Les analyses des acides gras confortent la conduite alimentaire
Voici les résultats d’analyses des acides gras de janvier 2023 du Gaec de la Vieille Côte.
La richesse de ces analyses réside dans leur interprétation et la mise en relation avec l'observation du troupeau et les autres indicateurs disponibles en élevage.
Indicateur du déficit énergétique à partir de l'acide gras C18:1 cis9 en % du TB
Le C18:1 cis9 permet d’identifier les vaches qui mobilisent leurs réserves corporelles. Ici, les résultats du troupeau sont excellents avec très peu de vaches au-dessus du seuil, même pour celles qui produisent le plus de lait. C’est le signe que la préparation au vêlage est maîtrisée et que les plans de complémentation sont cohérents.
Indicateur du fonctionnement ruminal à partir du % AG impairs/AG courts et moyens
Le rapport AG impairs/AG court et moyen permet d’approcher le reflet du rapport acétate sur propionate (C2/C3) dans le rumen. Ce qui en fait un indicateur intéressant pour évaluer l’efficience du rumen. Dans l’exemple ci-dessus, l’équilibre ruminal est satisfaisant sur la majorité des vaches.

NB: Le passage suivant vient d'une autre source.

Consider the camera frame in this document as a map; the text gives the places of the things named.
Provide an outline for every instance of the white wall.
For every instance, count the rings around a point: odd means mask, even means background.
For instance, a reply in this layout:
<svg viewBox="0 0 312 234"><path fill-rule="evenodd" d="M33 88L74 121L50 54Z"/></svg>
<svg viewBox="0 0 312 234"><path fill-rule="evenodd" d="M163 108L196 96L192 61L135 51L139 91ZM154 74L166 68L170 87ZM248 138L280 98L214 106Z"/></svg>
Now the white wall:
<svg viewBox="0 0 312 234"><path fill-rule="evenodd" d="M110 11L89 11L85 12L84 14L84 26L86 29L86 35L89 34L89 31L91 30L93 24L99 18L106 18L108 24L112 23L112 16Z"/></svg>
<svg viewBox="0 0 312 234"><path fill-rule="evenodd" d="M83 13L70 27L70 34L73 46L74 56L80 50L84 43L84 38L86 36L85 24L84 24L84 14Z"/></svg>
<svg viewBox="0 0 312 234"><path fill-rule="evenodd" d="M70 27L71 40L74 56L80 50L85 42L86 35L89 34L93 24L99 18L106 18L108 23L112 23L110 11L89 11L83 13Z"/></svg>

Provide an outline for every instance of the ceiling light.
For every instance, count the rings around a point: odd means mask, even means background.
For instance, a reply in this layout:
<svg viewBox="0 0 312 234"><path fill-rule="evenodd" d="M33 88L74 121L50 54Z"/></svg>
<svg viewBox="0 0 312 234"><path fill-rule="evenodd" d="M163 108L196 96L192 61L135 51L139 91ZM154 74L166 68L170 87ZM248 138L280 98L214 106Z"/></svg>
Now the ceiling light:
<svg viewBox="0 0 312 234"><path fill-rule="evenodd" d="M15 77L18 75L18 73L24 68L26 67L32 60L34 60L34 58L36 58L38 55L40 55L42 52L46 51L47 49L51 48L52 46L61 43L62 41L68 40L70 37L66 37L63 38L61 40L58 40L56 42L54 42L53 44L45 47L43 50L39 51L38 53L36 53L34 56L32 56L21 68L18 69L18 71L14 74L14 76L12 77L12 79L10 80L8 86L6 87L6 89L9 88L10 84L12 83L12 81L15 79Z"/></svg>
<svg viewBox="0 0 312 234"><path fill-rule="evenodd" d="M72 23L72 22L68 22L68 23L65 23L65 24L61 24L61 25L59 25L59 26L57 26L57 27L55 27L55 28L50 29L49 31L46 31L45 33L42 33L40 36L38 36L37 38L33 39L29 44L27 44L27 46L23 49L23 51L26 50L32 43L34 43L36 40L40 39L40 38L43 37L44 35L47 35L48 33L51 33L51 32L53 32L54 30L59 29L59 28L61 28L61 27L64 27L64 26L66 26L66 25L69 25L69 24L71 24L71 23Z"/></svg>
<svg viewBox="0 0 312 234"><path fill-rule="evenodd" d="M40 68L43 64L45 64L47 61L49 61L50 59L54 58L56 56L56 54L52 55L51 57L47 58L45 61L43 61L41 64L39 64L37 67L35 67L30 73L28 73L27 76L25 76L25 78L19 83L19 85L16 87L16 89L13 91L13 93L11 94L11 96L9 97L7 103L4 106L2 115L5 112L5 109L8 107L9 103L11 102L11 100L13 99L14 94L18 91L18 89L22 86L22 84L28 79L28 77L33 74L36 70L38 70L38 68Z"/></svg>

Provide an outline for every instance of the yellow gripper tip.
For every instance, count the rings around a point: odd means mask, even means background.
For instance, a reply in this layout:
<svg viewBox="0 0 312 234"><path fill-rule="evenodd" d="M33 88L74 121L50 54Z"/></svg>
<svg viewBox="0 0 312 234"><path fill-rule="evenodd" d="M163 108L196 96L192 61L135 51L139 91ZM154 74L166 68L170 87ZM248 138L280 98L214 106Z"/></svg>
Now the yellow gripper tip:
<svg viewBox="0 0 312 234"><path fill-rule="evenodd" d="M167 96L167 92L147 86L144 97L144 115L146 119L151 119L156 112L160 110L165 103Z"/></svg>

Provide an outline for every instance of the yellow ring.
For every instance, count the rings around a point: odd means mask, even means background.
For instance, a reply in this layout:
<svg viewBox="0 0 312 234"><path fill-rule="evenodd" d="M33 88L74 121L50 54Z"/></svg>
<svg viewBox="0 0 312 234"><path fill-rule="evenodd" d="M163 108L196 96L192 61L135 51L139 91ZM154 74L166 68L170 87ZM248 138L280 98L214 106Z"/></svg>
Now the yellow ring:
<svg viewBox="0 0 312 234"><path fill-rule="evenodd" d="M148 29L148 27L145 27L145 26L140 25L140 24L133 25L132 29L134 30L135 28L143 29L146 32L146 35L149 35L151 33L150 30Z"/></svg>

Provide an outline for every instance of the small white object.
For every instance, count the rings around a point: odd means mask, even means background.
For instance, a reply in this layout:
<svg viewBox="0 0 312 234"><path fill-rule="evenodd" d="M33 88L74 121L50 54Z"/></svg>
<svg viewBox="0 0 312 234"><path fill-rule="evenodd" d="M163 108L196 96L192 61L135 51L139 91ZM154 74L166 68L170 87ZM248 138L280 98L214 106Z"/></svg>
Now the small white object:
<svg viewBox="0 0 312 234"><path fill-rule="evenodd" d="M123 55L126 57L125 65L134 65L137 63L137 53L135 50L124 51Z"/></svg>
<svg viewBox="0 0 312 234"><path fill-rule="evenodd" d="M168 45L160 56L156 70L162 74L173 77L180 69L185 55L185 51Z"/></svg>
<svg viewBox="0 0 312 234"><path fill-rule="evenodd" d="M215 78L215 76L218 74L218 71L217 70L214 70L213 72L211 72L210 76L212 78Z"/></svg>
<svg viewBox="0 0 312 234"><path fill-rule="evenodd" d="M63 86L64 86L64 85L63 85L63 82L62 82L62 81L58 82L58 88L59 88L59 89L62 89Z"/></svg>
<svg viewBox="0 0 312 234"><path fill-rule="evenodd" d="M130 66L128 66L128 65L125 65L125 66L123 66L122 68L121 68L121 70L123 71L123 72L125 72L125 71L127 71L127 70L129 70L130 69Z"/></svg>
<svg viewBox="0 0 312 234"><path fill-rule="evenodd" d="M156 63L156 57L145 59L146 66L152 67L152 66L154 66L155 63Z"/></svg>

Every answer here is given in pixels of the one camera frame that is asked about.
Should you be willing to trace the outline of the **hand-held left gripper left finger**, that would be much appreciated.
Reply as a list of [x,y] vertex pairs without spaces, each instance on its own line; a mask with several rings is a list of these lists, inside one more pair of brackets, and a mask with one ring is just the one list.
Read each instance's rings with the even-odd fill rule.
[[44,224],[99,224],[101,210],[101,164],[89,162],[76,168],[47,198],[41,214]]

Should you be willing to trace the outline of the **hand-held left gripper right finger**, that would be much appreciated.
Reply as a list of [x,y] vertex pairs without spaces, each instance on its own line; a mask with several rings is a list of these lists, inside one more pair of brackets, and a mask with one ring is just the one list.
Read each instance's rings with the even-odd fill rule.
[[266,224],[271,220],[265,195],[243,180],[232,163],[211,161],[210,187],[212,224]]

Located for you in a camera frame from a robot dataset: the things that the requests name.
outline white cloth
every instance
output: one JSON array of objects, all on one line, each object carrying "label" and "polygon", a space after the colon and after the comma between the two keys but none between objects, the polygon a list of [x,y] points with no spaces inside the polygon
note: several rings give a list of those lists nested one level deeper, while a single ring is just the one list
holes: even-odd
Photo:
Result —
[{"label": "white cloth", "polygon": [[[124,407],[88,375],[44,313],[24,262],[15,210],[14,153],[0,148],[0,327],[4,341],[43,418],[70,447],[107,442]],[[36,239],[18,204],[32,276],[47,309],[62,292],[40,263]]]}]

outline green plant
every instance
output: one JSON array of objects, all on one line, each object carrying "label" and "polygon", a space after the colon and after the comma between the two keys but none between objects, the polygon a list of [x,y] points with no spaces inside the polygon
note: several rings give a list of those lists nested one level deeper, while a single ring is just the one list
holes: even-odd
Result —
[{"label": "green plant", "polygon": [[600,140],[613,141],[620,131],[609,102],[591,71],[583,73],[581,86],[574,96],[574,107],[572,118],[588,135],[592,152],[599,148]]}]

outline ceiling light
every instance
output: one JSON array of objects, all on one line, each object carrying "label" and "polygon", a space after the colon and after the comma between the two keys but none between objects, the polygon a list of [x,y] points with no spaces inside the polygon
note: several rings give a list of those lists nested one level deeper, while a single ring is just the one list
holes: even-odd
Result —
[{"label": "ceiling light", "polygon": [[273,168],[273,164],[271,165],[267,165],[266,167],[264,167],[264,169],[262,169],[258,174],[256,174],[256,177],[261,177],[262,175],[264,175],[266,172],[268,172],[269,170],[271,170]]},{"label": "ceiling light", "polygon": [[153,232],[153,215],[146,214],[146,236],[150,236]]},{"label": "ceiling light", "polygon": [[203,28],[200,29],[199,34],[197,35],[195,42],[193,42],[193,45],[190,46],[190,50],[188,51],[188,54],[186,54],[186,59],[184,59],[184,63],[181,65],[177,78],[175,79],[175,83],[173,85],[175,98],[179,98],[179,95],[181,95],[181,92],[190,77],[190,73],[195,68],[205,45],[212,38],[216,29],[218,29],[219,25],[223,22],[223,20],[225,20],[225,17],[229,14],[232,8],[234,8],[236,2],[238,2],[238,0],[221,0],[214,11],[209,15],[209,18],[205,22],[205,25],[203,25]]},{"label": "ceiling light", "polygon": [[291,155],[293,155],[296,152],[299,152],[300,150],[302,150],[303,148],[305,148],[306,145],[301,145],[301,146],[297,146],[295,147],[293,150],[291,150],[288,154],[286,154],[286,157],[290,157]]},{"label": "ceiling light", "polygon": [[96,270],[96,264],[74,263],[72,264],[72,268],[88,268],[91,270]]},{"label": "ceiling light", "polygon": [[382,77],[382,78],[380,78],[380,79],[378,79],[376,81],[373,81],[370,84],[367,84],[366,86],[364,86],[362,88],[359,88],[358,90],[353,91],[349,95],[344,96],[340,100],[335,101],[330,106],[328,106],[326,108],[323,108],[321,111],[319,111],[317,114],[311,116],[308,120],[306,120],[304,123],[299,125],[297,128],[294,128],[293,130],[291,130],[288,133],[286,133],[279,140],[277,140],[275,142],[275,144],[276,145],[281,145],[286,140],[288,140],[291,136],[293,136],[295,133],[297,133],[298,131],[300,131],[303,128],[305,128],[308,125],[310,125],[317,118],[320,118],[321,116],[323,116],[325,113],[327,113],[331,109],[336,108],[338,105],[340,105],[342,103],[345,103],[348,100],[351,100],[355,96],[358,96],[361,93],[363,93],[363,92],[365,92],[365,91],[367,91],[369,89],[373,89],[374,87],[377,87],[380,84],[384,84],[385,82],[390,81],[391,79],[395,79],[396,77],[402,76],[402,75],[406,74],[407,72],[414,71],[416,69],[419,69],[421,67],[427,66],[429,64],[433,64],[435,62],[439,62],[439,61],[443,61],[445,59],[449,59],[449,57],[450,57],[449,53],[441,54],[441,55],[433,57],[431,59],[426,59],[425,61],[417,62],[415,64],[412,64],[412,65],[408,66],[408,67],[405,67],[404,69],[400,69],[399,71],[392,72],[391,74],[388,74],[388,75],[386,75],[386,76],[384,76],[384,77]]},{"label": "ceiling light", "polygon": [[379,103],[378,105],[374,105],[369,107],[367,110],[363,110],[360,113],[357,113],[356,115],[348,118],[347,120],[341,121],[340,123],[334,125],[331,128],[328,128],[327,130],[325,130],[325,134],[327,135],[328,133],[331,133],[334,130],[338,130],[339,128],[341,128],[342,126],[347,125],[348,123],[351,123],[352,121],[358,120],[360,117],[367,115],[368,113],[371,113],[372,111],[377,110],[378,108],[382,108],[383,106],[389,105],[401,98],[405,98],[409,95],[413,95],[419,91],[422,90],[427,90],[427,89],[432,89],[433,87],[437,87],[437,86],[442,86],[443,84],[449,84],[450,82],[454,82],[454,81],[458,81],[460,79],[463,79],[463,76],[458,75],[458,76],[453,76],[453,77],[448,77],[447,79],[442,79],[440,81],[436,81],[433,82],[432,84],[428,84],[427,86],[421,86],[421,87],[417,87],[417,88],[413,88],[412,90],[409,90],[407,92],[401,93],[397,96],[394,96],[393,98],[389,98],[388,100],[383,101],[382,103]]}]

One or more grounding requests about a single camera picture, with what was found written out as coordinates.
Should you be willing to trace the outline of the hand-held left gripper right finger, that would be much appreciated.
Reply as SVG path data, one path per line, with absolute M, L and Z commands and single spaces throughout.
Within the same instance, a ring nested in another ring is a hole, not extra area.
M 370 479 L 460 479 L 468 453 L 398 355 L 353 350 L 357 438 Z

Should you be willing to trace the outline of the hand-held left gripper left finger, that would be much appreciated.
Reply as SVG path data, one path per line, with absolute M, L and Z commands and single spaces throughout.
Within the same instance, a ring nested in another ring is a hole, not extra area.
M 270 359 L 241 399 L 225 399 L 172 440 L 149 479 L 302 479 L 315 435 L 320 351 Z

Indicateur de la valorisation de l'énergie à partir de l'acide gras C16:0 en % du TB
Le C16:0 ou acide palmitique peut provenir des mobilisations des réserves ou être issu des fermentations du rumen. Ici, le niveau en C16:0 est élevé sur une majorité des vaches. Le C18:1 cis9 étant faible, il ne provient pas des réserves corporelles. N’ayant pas d’huile de palme non plus dans la ration, les teneurs élevées proviennent de la fermentation ruminale et d’une élongation importante des acides gras lors de la synthèse de novo. Cela peut venir d’un apport important en fibres (CB et NDF), d’un léger excès d’énergie et/ou d’un manque d’azote fermentescible. Ici, cela s’explique par un ensilage de maïs riche en fibres et moyennement digestible. Le taux d’urée étant à 160 mg/l de lait, il est possible d’augmenter les apports en azote pour avoir un meilleur équilibre et améliorer la production laitière.